§ TASK DESCRIPTION
What lines in the entries below contain the word "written"? Copy all of them.

§ DATA SUPPLIED
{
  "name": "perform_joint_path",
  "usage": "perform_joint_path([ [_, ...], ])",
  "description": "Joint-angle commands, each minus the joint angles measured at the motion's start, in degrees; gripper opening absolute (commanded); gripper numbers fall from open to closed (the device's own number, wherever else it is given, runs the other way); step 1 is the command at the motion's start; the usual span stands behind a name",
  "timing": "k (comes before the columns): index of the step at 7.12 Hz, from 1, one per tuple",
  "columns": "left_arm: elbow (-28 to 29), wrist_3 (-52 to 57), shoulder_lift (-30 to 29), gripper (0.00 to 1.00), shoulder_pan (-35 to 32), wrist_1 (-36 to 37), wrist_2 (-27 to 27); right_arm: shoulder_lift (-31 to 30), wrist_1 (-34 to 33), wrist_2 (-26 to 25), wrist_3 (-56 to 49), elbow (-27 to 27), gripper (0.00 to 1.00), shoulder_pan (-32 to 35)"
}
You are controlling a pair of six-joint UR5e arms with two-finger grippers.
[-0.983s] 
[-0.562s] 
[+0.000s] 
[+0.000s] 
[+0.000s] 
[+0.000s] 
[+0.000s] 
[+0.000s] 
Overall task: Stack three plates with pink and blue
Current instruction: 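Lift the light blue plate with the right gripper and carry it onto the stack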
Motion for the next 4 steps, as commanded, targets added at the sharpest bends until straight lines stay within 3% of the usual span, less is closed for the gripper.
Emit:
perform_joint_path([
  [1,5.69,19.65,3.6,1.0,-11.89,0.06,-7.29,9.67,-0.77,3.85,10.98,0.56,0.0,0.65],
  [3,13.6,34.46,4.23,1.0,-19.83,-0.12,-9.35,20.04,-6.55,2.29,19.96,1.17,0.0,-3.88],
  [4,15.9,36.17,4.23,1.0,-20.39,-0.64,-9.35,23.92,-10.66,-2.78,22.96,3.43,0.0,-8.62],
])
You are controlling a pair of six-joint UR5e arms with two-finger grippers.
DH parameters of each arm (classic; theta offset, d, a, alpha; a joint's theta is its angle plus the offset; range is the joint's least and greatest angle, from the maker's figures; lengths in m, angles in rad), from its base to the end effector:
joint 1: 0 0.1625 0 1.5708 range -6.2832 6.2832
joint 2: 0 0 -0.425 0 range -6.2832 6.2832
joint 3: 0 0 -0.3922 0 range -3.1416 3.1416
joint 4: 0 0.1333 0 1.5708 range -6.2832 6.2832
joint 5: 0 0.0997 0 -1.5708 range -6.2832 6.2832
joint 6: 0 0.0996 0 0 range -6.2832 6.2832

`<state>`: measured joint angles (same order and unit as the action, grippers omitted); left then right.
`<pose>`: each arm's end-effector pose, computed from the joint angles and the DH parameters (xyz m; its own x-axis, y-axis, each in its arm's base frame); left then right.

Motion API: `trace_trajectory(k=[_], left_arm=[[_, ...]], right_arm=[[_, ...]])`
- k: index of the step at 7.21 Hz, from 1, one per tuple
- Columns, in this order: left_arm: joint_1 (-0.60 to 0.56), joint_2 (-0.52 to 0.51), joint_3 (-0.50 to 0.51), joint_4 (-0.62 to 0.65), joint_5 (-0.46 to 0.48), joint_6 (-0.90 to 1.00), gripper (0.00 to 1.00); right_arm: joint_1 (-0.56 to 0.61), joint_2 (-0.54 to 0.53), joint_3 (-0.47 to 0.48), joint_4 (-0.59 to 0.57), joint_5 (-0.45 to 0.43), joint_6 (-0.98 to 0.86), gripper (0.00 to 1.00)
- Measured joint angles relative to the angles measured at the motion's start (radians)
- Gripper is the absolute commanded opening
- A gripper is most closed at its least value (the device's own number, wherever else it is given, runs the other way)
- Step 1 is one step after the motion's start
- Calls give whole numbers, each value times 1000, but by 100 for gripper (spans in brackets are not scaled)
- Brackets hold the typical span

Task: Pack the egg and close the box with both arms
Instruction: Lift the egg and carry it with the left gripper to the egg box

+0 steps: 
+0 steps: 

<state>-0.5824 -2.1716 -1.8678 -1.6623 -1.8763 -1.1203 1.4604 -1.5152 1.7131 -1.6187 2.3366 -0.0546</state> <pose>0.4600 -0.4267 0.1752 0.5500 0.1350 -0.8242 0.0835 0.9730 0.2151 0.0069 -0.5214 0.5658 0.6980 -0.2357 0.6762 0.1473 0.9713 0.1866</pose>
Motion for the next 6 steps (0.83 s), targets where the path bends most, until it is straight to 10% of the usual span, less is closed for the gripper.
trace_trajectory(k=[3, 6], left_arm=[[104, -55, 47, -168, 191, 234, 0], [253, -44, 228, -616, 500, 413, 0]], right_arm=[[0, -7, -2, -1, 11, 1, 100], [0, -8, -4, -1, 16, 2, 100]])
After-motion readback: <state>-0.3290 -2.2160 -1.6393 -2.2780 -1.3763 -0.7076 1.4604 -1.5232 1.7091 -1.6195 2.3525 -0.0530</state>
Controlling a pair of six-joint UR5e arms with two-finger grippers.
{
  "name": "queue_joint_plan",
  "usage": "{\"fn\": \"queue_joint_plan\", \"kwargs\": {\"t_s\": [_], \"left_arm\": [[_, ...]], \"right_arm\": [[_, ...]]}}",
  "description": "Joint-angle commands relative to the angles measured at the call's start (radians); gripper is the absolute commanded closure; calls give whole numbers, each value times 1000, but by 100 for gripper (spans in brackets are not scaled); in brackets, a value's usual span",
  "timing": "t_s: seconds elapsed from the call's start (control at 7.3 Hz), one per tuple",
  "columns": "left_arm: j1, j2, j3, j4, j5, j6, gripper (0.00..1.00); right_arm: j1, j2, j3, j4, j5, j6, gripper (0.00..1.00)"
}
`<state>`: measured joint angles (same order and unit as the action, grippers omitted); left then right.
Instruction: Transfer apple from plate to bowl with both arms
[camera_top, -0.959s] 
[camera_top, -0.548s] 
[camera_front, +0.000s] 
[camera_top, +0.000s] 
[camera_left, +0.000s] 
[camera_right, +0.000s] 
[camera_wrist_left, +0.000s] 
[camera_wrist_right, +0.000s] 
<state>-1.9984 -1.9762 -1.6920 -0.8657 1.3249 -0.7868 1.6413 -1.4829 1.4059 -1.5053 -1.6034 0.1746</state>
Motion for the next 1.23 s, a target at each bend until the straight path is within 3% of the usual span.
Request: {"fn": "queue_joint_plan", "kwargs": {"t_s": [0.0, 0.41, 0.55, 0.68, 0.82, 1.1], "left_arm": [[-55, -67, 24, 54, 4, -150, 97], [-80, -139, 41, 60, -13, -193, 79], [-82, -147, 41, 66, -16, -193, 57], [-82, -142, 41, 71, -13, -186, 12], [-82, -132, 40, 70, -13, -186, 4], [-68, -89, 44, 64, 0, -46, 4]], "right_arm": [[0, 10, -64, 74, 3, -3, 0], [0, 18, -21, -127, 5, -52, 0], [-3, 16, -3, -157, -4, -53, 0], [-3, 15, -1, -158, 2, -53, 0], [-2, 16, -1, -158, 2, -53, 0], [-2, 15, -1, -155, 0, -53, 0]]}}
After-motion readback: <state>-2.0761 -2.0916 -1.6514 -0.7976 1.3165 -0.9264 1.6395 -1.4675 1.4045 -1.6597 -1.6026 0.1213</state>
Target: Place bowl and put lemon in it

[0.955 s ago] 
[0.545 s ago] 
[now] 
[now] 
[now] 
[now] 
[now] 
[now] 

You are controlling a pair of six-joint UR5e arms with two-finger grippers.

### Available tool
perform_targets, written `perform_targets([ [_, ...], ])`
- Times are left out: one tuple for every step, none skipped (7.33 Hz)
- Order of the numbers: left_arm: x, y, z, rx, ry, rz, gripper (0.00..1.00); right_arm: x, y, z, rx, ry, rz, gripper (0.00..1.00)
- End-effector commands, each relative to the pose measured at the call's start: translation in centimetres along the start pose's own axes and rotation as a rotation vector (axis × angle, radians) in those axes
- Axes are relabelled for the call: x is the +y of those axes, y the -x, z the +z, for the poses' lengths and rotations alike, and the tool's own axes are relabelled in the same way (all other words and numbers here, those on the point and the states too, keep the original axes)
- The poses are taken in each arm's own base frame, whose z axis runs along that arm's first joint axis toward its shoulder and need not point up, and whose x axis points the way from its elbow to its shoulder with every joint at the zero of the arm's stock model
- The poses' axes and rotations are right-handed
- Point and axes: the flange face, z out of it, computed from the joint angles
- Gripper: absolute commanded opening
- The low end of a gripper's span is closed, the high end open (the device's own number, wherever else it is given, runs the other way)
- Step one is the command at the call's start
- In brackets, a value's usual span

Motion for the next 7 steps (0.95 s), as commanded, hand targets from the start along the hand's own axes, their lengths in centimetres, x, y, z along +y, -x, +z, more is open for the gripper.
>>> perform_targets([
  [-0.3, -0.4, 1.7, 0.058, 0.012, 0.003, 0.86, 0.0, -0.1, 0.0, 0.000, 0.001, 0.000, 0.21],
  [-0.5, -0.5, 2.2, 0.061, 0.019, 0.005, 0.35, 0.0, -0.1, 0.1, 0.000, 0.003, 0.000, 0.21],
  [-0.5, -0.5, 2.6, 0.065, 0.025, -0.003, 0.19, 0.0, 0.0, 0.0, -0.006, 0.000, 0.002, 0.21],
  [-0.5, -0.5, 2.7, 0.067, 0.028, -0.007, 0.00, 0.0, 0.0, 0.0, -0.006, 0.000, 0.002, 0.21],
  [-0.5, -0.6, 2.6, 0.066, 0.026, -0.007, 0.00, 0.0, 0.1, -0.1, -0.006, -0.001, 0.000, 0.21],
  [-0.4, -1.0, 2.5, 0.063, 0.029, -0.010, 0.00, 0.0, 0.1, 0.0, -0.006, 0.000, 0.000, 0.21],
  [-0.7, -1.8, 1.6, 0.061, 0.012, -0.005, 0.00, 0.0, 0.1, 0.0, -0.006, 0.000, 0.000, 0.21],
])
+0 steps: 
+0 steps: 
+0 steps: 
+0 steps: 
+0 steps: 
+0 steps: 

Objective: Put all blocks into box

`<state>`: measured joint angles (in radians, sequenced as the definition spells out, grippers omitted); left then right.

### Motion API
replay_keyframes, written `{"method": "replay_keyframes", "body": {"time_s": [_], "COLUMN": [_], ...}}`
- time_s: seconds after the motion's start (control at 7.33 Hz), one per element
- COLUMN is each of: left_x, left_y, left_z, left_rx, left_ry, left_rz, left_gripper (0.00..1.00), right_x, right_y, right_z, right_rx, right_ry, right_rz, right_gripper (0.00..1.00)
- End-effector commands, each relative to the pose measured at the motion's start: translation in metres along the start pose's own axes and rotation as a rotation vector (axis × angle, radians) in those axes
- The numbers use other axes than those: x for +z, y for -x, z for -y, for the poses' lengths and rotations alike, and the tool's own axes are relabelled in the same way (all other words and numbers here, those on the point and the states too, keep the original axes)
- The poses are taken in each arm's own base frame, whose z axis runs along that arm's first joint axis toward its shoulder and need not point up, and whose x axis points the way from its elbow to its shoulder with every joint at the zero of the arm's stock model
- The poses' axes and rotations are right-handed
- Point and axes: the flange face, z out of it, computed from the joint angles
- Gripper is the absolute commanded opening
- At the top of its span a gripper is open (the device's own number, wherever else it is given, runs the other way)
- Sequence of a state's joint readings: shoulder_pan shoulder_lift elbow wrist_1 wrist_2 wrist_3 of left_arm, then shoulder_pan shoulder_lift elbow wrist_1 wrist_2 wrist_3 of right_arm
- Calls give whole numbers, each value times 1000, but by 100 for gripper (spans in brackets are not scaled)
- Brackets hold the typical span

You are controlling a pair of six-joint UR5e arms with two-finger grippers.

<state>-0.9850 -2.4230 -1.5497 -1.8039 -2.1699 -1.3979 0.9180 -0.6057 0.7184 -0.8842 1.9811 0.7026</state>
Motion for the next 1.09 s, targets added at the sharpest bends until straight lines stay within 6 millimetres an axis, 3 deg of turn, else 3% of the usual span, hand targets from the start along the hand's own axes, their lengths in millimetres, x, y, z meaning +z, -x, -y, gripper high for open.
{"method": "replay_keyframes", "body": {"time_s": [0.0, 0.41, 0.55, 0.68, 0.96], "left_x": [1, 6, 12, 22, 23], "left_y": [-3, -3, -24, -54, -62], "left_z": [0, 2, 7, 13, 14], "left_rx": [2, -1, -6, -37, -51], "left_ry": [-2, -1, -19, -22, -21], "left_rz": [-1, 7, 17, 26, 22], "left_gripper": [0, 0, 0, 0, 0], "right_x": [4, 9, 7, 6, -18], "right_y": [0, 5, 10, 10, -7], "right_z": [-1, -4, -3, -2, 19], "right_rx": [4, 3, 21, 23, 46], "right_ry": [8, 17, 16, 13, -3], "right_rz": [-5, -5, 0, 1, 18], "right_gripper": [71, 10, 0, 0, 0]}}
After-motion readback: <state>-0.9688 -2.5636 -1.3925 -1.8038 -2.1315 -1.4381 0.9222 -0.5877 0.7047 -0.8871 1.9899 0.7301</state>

§ TASK RESPONSE
perform_targets, written `perform_targets([ [_, ...], ])`
replay_keyframes, written `{"method": "replay_keyframes", "body": {"time_s": [_], "COLUMN": [_], ...}}`

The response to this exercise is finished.